» **Work order**: The required answer is an exact copy of every line from the beginning of the entries through the line with "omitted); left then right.", with all pictures omitted.

[Entries taken from a collection]
=== Section Start ===

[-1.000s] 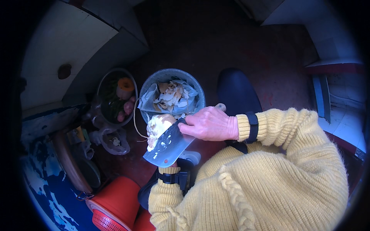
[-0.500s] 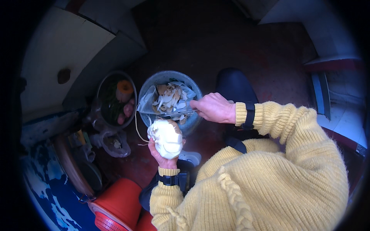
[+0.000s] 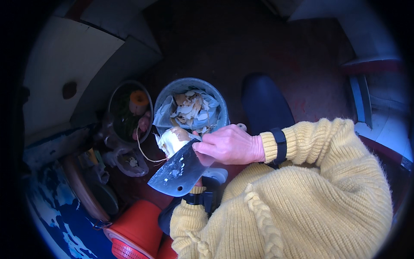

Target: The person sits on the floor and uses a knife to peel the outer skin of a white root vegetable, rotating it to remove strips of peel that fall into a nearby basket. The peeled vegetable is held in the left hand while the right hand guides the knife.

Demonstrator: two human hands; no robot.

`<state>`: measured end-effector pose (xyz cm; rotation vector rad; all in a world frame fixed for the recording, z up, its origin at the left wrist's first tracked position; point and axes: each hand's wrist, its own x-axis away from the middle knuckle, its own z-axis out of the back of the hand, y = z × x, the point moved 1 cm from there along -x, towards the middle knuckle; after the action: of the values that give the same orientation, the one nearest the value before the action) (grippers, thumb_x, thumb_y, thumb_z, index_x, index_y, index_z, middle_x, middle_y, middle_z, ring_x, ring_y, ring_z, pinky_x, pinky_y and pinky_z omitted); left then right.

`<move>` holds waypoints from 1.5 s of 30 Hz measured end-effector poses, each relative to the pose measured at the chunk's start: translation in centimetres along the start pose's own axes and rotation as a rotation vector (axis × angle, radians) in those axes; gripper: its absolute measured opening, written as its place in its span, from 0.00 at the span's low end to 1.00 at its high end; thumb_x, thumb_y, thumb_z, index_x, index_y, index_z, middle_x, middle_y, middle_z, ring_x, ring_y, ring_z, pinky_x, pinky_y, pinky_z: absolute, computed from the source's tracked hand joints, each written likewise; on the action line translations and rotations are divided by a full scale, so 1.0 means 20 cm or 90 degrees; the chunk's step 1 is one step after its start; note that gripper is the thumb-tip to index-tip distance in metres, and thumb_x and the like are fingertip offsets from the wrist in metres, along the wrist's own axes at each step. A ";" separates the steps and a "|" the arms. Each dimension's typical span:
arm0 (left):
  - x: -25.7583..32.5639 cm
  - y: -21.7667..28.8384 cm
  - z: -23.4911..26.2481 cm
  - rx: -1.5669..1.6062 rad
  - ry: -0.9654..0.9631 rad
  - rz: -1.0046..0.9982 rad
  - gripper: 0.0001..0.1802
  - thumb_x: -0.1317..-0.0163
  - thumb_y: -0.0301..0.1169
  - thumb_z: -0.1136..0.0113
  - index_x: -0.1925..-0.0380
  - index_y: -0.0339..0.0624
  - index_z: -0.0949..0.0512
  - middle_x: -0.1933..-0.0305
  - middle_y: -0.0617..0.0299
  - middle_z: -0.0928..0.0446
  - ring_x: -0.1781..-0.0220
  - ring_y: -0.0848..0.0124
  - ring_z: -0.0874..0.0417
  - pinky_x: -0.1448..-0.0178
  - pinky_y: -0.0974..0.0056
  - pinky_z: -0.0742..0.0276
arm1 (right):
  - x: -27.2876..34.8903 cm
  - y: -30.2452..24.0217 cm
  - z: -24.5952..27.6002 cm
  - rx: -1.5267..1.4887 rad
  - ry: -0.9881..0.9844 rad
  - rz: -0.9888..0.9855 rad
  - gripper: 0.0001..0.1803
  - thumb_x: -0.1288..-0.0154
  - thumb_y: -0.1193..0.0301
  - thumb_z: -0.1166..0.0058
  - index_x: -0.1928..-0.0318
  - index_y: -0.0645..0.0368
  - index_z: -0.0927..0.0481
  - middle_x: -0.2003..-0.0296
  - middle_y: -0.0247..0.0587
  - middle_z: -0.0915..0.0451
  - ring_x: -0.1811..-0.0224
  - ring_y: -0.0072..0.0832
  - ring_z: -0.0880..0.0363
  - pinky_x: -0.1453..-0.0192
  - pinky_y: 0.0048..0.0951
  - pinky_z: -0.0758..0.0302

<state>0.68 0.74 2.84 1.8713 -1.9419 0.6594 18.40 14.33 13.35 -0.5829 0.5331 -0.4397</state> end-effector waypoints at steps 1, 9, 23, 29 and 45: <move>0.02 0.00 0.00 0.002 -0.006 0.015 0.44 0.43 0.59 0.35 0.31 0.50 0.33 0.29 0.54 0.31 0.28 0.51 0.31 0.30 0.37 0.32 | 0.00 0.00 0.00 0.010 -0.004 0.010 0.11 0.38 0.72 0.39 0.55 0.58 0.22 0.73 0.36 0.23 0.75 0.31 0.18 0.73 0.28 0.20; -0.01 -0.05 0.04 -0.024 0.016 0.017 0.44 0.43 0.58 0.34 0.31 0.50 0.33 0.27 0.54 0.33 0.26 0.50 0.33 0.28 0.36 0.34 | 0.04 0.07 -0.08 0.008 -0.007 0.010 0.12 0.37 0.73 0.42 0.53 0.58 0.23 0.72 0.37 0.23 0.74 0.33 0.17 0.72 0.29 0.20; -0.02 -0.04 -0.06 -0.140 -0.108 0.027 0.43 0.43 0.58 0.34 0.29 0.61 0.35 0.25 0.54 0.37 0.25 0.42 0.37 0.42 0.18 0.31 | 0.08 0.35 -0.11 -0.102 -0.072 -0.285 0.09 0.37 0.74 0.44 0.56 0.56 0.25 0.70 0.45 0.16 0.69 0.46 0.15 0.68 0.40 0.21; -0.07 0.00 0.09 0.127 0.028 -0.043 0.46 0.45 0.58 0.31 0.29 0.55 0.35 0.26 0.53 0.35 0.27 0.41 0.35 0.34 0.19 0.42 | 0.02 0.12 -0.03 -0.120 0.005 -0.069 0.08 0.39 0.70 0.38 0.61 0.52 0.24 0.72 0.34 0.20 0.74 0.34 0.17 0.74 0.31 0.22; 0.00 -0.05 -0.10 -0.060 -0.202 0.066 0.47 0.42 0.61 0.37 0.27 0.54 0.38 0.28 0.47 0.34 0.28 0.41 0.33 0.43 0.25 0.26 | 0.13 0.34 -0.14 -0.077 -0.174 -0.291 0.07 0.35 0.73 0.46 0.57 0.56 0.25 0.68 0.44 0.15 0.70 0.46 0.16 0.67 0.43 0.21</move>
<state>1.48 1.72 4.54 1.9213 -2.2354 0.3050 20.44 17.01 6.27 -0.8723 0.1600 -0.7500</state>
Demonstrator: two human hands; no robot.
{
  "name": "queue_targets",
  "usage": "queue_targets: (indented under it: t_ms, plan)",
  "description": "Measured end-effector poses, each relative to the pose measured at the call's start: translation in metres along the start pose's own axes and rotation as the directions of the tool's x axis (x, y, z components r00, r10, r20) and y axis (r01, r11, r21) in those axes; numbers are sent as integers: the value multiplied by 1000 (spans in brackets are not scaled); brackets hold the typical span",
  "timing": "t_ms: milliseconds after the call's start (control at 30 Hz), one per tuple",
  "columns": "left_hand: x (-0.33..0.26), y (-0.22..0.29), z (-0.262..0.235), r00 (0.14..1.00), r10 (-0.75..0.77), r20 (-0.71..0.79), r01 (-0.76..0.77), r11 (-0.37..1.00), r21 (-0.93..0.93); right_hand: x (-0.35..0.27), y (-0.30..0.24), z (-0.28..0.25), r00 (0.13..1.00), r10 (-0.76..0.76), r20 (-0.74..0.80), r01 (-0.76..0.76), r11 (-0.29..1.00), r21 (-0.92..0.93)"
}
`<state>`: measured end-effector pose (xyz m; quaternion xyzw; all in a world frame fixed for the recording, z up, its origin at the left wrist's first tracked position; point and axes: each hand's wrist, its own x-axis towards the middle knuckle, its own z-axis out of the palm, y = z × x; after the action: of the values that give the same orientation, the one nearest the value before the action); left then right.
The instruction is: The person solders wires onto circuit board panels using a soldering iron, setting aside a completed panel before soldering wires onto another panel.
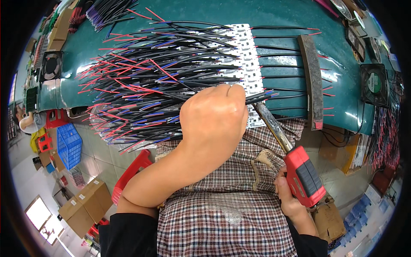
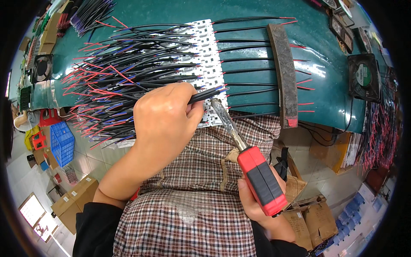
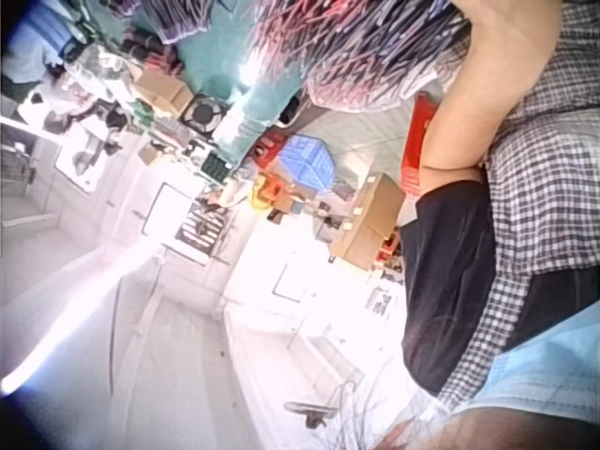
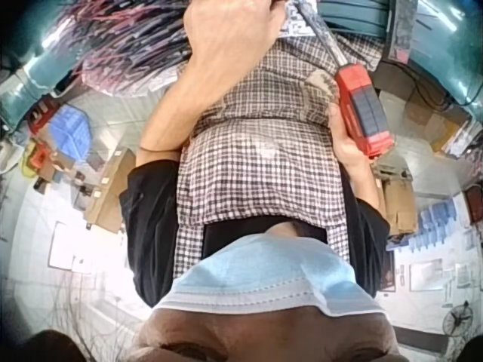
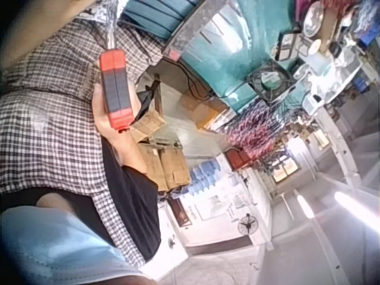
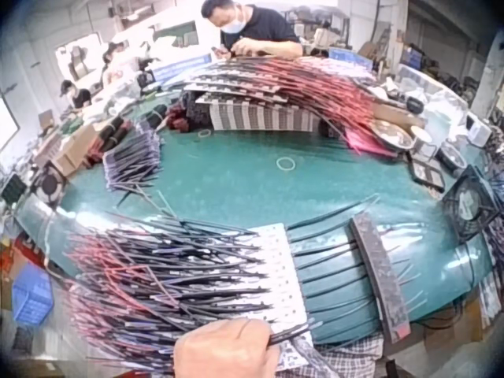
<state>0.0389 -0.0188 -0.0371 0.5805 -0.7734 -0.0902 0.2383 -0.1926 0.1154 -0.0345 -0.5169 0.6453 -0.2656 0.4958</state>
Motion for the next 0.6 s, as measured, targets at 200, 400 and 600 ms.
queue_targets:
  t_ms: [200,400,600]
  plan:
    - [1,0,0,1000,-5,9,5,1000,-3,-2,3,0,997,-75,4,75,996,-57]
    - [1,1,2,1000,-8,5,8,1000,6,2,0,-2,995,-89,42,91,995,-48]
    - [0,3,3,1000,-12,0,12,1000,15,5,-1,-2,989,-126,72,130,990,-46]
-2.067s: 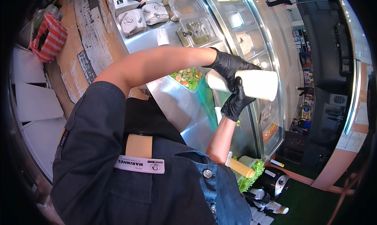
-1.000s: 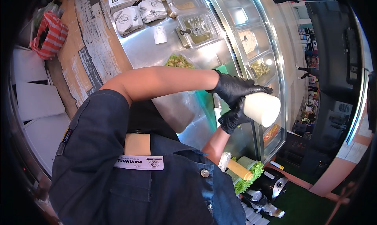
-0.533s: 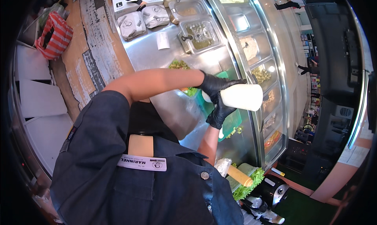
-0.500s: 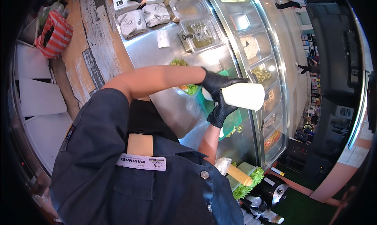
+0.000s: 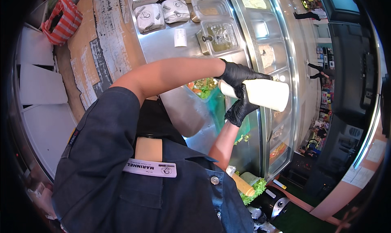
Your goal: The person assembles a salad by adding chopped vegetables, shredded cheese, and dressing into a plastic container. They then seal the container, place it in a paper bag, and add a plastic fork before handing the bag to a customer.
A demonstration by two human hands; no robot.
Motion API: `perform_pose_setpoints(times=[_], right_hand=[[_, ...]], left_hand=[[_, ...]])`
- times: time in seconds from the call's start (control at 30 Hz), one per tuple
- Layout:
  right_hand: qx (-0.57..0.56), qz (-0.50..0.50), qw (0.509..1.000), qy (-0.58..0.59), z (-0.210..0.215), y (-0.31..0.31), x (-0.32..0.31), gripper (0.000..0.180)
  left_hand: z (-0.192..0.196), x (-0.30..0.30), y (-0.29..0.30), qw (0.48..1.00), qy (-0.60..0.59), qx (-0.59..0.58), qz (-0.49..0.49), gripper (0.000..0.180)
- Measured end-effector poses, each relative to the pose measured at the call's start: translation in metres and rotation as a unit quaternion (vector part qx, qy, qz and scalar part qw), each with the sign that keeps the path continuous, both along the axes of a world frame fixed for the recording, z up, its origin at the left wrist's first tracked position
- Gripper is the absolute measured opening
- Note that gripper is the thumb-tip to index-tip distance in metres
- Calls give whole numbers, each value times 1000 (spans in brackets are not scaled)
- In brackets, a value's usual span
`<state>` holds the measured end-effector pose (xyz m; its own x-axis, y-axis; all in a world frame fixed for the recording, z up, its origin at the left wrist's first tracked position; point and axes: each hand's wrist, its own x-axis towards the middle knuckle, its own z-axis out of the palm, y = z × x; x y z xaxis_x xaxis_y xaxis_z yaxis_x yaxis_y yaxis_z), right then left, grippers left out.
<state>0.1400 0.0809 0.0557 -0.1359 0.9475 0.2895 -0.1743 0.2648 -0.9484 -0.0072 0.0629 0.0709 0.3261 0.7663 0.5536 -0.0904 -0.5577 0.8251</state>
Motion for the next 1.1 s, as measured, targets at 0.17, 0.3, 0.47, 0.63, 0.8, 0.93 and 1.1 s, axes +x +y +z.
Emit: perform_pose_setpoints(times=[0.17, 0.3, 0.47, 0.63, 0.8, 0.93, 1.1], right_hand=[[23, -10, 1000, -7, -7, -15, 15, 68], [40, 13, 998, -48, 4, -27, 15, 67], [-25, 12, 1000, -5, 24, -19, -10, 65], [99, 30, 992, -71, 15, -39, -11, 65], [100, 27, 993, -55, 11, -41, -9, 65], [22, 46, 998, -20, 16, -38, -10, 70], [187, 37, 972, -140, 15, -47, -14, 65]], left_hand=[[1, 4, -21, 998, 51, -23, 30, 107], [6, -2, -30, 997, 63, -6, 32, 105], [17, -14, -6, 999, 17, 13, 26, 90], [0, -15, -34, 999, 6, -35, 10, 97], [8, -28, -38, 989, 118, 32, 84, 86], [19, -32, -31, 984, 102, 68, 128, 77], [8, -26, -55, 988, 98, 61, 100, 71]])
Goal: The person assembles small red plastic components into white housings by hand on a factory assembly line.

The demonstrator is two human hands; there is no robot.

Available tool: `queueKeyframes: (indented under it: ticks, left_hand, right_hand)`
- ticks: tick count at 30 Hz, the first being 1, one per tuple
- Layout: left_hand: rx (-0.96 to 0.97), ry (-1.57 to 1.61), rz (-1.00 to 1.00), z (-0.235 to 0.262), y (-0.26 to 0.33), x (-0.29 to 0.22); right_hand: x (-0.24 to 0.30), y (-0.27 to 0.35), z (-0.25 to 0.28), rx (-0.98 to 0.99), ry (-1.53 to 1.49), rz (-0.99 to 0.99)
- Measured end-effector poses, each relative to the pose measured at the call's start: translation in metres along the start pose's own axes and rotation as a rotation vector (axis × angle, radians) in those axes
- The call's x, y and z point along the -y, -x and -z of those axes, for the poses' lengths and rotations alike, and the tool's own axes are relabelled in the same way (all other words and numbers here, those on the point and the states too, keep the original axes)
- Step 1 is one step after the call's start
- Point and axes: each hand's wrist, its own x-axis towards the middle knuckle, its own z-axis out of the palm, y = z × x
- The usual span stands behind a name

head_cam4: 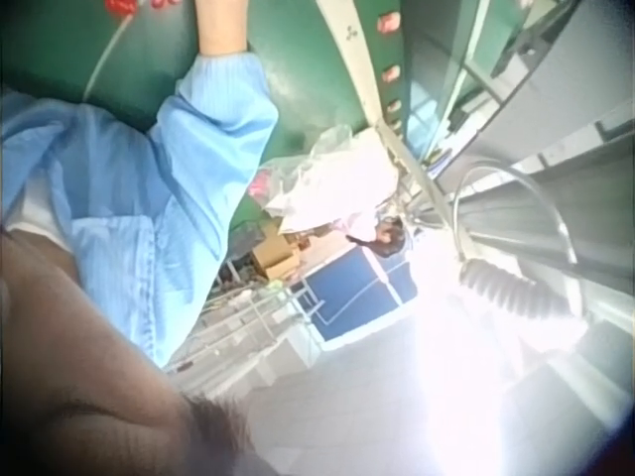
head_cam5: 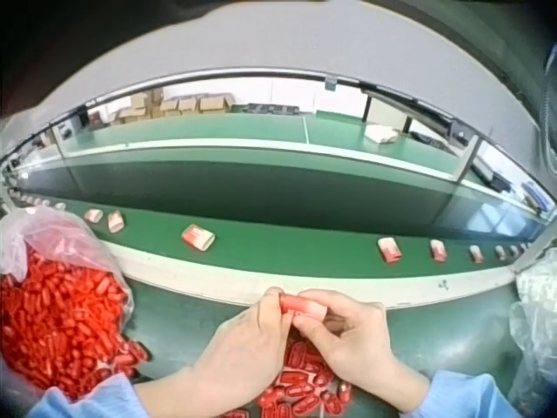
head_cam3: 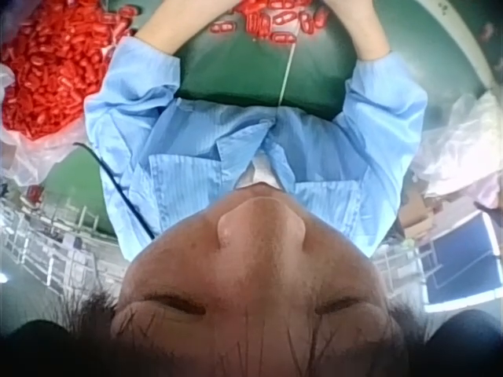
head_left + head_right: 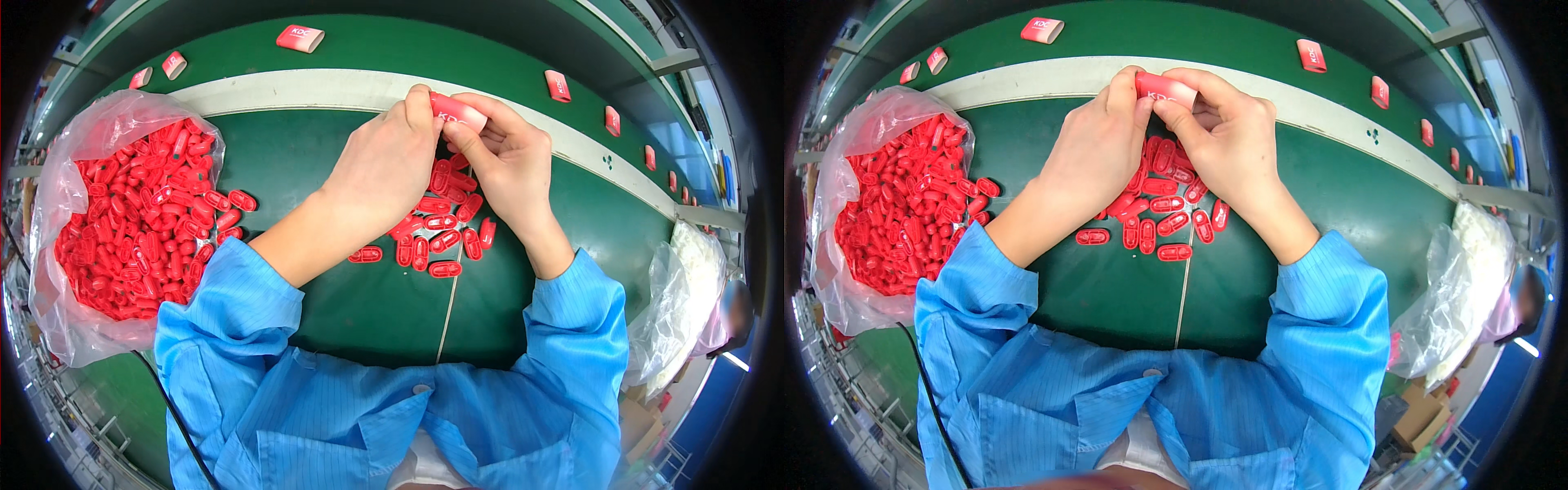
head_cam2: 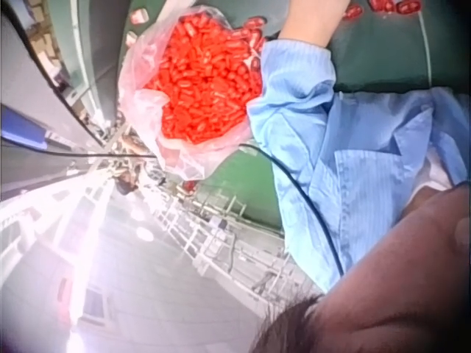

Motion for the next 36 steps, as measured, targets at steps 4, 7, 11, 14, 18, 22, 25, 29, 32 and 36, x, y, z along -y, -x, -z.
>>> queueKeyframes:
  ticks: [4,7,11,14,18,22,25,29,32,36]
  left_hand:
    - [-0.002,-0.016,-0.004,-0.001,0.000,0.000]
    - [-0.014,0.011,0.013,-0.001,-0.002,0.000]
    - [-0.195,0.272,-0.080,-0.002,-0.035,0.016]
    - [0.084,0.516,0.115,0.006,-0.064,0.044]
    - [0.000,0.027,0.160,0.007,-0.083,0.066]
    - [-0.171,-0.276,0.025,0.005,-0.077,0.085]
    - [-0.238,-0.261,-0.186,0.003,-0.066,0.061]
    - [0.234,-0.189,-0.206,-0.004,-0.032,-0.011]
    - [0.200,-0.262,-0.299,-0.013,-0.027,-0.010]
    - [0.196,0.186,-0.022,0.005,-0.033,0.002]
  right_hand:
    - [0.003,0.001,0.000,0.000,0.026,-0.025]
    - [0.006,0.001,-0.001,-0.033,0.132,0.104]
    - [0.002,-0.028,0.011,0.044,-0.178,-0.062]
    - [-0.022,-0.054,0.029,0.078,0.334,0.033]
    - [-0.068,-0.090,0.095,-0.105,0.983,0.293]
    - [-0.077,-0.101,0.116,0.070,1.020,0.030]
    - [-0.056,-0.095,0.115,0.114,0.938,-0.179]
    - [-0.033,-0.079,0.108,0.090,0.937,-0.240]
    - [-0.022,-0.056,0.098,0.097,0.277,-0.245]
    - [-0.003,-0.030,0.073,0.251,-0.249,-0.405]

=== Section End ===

» **Response**:
[-1.000s] 
[-0.500s] 
[+0.000s] 

Target: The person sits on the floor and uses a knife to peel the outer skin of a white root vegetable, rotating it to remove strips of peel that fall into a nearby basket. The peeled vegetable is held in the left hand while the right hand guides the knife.

Demonstrator: two human hands; no robot.

`<state>`: measured end-effector pose (xyz cm; rotation vector rad; all in a world frame fixed for the recording, z up, its origin at the left wrist's first tracked position; point and axes: each hand's wrist, its own x-axis away from the middle knuckle, its own z-axis out of the back of the hand, y = z × x, the point moved 1 cm from there along -x, towards the middle knuckle; after the action: of the values that give the same orientation, the one nearest the value before the action) (grippers, thumb_x, thumb_y, thumb_z, index_x, index_y, index_z, middle_x, middle_y, middle_z, ring_x, ring_y, ring_z, pinky_x, pinky_y and pinky_z omitted); left then right.

Nothing else is left to add to this answer.